Is everyone getting tired of the “stress” excuse. You know, the “I can’t make the meeting because I’m stressed out” or “I didn’t finish the project because I’m too stressed” or “I forgot to take out the scapel after removing your appendix because of stress”… And all you’re really hearing is “I don’t want to do anything for anybody, so I’ll say I’m stressed and act pathetic and you’ll let me off the hook so I can go to Starbucks and gorge on mochas and pretend I’m working when I’m really looking at porn on the web”.
First we had during our “season of sharing” Christmas stores refusing to allow Salvation Army Bell Ringers (you know, they stand with a kettle and ring a bell for the poor) to stand on their properties because they present “too much stress” to their customers! Even the bell was too disturbing, because it rings and they hear it and look at the silent ringer and the kettle for the poor and that makes them feel bad because they don’t want to give the poor anything. And customers who are ashamed of themselves aren’t gluttonous store customers, right?

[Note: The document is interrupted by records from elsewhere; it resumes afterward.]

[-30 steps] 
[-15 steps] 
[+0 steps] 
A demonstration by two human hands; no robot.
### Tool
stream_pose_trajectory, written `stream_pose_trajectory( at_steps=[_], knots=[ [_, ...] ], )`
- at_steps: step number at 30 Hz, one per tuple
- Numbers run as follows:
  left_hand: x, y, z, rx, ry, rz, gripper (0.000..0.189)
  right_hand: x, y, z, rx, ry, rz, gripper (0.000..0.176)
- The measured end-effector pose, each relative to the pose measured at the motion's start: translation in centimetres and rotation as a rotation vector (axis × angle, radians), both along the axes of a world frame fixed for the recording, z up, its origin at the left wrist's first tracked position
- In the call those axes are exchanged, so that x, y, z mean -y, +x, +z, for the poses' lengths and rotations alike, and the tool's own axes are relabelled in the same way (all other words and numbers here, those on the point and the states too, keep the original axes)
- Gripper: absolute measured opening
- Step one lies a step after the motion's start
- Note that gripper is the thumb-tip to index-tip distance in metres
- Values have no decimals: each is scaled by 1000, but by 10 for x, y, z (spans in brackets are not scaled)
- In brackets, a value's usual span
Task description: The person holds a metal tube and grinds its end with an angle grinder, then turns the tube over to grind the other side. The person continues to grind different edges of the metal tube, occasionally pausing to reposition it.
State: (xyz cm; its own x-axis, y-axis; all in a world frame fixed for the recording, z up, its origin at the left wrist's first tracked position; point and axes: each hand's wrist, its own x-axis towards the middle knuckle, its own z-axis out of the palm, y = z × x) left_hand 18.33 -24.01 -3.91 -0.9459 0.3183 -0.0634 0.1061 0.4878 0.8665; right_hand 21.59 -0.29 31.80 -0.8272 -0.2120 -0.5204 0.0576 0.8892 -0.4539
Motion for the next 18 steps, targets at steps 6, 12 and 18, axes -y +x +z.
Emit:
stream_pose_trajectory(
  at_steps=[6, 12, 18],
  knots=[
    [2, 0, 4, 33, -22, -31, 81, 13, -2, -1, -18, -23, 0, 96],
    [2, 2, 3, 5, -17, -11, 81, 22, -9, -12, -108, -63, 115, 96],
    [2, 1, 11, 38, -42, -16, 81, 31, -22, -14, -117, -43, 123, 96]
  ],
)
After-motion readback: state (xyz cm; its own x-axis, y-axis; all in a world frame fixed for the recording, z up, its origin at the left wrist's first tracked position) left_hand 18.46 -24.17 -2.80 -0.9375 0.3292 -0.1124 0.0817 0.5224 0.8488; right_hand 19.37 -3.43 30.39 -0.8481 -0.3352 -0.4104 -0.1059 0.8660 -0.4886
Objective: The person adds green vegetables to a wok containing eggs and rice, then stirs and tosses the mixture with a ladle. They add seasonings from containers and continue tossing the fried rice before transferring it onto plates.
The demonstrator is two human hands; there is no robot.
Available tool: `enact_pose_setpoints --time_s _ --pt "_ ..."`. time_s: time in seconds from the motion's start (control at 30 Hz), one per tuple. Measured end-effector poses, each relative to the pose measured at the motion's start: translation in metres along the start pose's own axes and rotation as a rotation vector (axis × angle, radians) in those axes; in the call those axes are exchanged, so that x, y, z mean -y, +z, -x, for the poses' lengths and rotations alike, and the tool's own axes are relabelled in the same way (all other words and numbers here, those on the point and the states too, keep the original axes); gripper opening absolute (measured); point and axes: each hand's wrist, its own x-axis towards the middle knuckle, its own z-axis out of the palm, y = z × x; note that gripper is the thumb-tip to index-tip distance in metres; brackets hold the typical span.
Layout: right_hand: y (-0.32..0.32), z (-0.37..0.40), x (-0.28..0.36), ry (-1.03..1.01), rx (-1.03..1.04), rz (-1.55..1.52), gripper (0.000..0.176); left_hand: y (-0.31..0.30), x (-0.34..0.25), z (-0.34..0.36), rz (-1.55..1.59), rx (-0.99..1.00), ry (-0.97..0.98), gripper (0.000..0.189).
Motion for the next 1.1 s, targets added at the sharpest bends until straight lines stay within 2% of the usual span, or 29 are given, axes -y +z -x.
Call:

Now, doing it one better (and who wouldn’t), it’s “stomp on a Girl Scout” time, in which CW Nevius voices the complaint of the Silicon Valley upper-middle-class whiner who is standing up and refusing to talk to little girls in uniforms about whether they’d like to eat a thin mint or shortbread cookie because they are just “too stressed”. Aren’t we all just wracked with compassion for these pathetic souls?